Assignment
Output every entry below word for word, without its pictures.
━━━ Excerpted records ━━━
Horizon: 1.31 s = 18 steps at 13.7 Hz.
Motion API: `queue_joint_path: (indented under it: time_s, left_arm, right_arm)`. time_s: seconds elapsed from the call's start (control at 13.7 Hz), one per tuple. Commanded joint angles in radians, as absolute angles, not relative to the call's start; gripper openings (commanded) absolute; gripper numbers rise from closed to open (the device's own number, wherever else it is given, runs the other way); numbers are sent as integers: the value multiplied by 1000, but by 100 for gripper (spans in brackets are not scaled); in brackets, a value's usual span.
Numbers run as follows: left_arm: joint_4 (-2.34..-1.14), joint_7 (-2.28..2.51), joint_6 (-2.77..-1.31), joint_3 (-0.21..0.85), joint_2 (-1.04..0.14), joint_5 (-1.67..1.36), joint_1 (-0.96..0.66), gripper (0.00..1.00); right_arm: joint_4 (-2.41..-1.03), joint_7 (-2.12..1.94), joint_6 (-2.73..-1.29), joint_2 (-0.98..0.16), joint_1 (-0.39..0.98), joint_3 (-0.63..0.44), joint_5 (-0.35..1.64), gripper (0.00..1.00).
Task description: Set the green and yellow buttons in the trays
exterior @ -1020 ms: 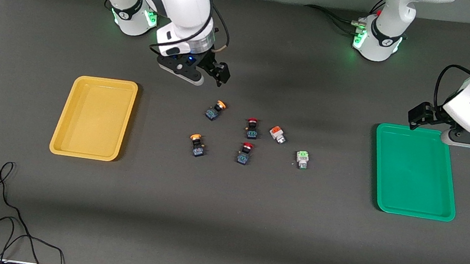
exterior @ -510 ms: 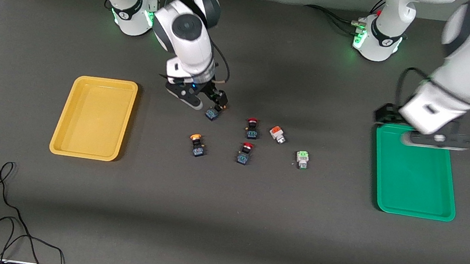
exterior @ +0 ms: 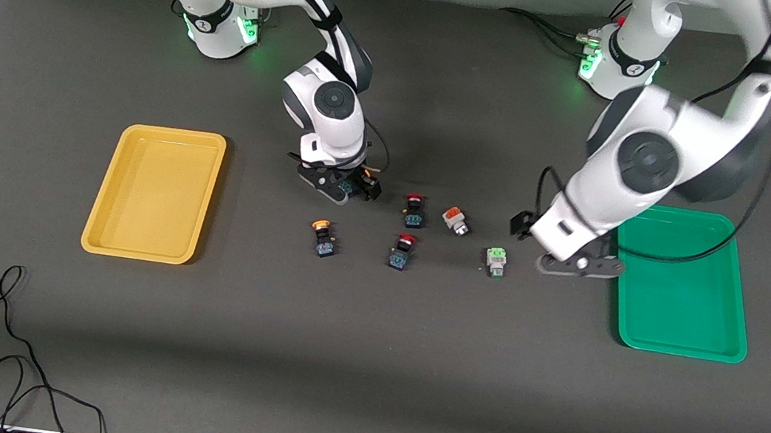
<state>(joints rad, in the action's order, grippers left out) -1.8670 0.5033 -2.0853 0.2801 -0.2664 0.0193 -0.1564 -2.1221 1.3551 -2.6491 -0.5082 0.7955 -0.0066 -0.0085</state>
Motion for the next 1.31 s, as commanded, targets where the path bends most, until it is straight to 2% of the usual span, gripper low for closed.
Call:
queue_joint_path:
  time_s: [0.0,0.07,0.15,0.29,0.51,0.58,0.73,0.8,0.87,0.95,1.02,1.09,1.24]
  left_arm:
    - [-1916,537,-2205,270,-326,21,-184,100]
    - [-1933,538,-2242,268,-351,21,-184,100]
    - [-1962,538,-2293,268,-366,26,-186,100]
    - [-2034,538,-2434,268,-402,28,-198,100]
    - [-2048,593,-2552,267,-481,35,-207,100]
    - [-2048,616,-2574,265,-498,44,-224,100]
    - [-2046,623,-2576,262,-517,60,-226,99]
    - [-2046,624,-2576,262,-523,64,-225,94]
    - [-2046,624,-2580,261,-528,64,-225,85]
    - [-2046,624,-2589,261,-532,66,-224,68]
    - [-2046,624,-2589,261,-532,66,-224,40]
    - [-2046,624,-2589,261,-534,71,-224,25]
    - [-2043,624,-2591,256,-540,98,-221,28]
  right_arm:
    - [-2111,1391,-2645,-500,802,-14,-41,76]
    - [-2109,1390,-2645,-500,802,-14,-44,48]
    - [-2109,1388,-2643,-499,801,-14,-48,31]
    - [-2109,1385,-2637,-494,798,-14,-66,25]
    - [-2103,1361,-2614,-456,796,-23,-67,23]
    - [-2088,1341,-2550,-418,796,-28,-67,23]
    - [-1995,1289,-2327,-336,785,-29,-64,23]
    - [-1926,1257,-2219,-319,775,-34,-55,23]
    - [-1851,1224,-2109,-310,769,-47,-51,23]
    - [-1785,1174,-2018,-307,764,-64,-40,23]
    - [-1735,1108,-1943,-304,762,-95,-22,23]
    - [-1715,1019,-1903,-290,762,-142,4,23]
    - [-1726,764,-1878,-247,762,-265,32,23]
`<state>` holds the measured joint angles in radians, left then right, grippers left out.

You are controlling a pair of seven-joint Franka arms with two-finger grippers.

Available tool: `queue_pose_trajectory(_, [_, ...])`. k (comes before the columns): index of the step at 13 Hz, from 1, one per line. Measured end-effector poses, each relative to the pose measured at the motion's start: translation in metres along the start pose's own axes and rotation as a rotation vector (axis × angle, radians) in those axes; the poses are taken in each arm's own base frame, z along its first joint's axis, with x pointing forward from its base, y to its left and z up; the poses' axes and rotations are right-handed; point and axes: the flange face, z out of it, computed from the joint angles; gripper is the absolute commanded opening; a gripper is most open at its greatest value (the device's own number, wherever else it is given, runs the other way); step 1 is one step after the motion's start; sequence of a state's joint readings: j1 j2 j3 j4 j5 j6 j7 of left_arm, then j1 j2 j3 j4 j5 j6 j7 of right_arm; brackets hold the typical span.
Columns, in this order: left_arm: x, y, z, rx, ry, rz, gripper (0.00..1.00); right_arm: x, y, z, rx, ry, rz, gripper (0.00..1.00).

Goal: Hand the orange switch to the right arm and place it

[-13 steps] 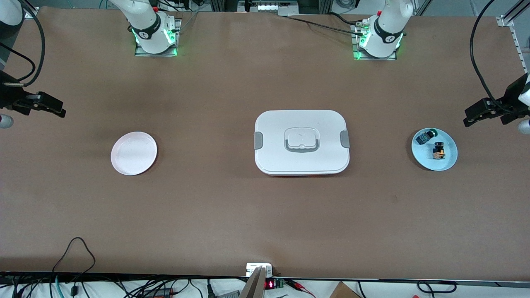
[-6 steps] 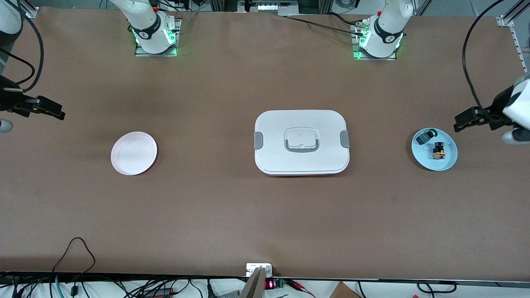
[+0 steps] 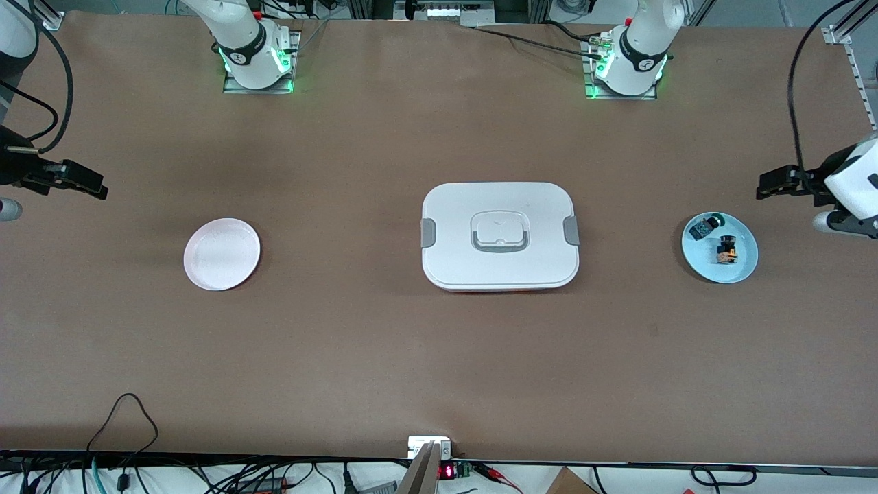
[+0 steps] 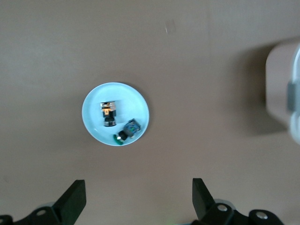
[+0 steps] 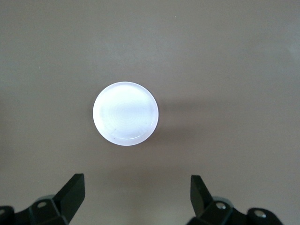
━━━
Output of the task
Horizon: 1.31 s = 18 steps at 13.7 Hz.
Motion API: `queue_joint_path: (indented under it: time_s, left_arm, right_arm)`. time_s: seconds elapsed from the call's start (control at 13.7 Hz), one per tuple. Commanded joint angles in radians, as absolute angles, not relative to the call's start; gripper openings (commanded) absolute; gripper numbers rise from closed to open (the device's own number, wherever else it is given, runs the other way); numbers are sent as integers: the value multiplied by 1000, but by 100 for gripper (spans in brackets are not scaled); in brackets, a value's usual span.
Numbers run as follows: left_arm: joint_4 (-2.34..-1.14), joint_7 (-2.28..2.51), joint_6 (-2.77..-1.31), joint_3 (-0.21..0.85), joint_2 (-1.04..0.14), joint_5 (-1.67..1.36), joint_1 (-0.96..0.66), gripper (0.00..1.00); right_arm: joint_4 (-2.41..-1.03), joint_7 (-2.12..1.94), joint_6 (-2.73..-1.29), joint_2 (-0.98..0.16), joint_1 (-0.39..0.98), joint_3 (-0.63..0.44), joint_5 (-0.35..1.64), gripper (0.00..1.00).
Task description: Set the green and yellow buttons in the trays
exterior @ -1020 ms: 
exterior @ -510 ms: 
exterior @ +0 ms: 
<state>(joints rad, in the action's order, grippers left out) -1.8670 0.5033 -2.0853 0.2801 -0.2664 0.0193 -0.1564 -2.1221 1.3551 -2.6491 -0.5082 0.7955 -0.0066 -0.0085</state>
Motion for the next 1.31 s, as commanded, targets where the path bends most, until it is straight to 2% of the usual span, gripper low for closed.
Call:
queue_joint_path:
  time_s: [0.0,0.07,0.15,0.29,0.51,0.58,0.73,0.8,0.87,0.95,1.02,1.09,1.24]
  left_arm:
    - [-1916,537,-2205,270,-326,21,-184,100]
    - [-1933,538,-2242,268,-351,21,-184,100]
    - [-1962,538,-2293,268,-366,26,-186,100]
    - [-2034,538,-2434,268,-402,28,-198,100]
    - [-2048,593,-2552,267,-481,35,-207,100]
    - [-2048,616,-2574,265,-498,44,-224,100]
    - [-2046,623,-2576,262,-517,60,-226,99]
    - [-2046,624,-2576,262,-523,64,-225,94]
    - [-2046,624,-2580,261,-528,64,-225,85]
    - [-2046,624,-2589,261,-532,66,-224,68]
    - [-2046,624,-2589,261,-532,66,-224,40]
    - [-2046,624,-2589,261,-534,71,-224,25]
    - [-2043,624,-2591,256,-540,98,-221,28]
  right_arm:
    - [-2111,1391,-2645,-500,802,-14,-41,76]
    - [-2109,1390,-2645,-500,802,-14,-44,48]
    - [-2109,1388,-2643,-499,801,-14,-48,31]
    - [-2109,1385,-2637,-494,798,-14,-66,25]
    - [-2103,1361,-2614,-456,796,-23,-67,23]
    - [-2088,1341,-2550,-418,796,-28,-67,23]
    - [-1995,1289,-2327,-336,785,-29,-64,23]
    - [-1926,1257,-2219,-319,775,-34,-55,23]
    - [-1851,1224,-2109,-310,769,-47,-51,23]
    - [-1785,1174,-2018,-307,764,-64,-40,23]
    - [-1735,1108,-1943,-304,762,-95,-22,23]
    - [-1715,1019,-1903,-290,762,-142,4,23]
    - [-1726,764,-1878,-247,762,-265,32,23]
`<state>` holds the measured joint angles in radians, left then right, grippers left out.

You are controlling a pair of seven-joint Franka arms with two-finger grippers.

Available tool: `queue_pose_trajectory(_, [_, ...])`. k (comes before the columns): index of the step at 13 Hz, from 1, one per line. Measured end-effector poses, each relative to the pose measured at the motion's start: translation in metres along the start pose's own axes and rotation as a rotation vector (axis × angle, radians) in those axes; the poses are taken in each arm's own base frame, z along its first joint's axis, with x pointing forward from its base, y to its left and z up; the poses' axes and rotations are right-handed; point and axes: the flange face, z out of it, computed from the joint angles; gripper is the absolute commanded opening; a gripper is most open at its greatest value (the device's own number, wherever else it is given, runs the other way); step 1 is one step after the motion's start; sequence of a state's joint readings: j1 j2 j3 j4 j5 j6 j7 of left_arm, then j1 j2 j3 j4 j5 j6 j7 of right_arm; brackets hold the typical span.
Columns, in this order: left_arm: x, y, z, rx, ry, rz, gripper (0.00..1.00); right_arm: x, y, z, rx, ry, rz, gripper (0.00..1.00).

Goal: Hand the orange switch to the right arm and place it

[-13 steps] 
[-6 steps] 
[+0 steps] 
[+0 steps] 
[+0 steps] 

What has been written here completes the answer.